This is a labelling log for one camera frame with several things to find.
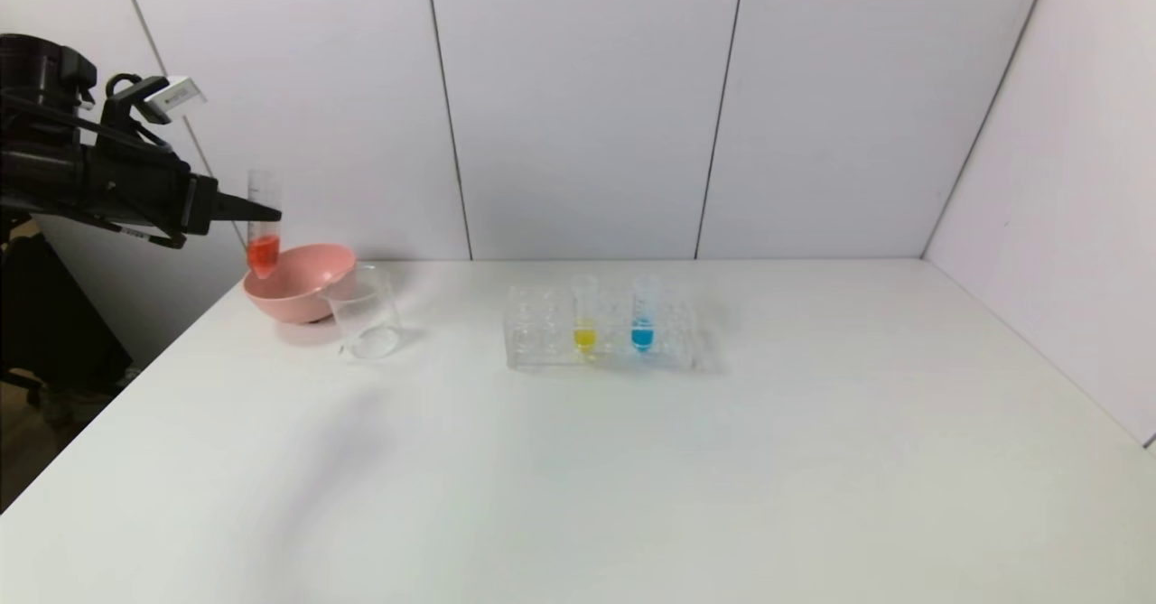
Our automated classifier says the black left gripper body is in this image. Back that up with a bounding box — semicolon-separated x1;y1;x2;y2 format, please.
79;144;219;249

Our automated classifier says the test tube with red pigment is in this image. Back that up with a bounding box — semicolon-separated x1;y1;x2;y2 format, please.
247;169;284;281

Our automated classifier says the test tube with blue pigment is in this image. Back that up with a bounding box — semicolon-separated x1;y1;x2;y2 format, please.
630;274;657;355

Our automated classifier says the clear plastic test tube rack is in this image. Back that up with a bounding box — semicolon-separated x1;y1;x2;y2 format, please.
504;283;697;373

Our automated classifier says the test tube with yellow pigment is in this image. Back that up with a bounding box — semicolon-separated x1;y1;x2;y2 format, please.
572;274;600;358

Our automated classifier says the pink bowl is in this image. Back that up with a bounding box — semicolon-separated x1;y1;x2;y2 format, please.
242;244;358;325

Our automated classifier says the clear glass beaker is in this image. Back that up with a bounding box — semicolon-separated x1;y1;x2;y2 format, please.
326;265;404;360

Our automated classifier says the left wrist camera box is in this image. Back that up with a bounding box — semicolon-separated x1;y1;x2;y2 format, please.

_Work to complete_: Check every line above for the word "camera" and copy those that have it.

_Answer space_:
This is a labelling log for one camera frame with several things to find.
Our automated classifier says the left wrist camera box is in this image. Back that up with a bounding box — semicolon-separated x1;y1;x2;y2 format, please.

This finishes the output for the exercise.